# What you will do
Pull every line with "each" from the data below and copy it.
*** Opening Supplied information ***
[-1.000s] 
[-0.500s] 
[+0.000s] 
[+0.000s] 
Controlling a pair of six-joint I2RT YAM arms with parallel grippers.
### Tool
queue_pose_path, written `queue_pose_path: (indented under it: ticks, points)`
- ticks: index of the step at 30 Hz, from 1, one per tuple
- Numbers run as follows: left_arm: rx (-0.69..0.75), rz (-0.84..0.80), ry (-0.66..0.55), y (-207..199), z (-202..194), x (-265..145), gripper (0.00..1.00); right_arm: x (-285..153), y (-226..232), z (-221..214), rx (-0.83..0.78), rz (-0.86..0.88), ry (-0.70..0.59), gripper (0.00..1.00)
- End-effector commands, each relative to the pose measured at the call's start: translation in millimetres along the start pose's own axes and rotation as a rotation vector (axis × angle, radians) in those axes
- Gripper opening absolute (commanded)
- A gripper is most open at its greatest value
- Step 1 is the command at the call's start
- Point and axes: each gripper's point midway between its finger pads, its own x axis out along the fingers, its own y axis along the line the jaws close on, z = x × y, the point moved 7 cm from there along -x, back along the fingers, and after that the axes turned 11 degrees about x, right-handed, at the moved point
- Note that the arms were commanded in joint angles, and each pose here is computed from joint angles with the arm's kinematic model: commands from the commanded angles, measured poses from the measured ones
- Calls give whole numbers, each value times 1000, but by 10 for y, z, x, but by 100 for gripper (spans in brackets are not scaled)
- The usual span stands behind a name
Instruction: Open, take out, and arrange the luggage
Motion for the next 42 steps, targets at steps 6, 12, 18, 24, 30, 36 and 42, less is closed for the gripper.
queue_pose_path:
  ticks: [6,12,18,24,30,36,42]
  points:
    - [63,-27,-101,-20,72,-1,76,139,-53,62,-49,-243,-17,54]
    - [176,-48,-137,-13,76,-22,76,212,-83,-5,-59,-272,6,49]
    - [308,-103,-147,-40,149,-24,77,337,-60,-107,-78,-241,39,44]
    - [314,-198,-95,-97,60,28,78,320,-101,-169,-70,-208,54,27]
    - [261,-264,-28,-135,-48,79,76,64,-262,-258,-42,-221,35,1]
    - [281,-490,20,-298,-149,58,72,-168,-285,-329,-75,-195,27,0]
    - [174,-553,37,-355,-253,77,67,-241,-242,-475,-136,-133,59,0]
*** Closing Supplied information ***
# Written answer
- End-effector commands, each relative to the pose measured at the call's start: translation in millimetres along the start pose's own axes and rotation as a rotation vector (axis × angle, radians) in those axes
- Point and axes: each gripper's point midway between its finger pads, its own x axis out along the fingers, its own y axis along the line the jaws close on, z = x × y, the point moved 7 cm from there along -x, back along the fingers, and after that the axes turned 11 degrees about x, right-handed, at the moved point
- Note that the arms were commanded in joint angles, and each pose here is computed from joint angles with the arm's kinematic model: commands from the commanded angles, measured poses from the measured ones
- Calls give whole numbers, each value times 1000, but by 10 for y, z, x, but by 100 for gripper (spans in brackets are not scaled)

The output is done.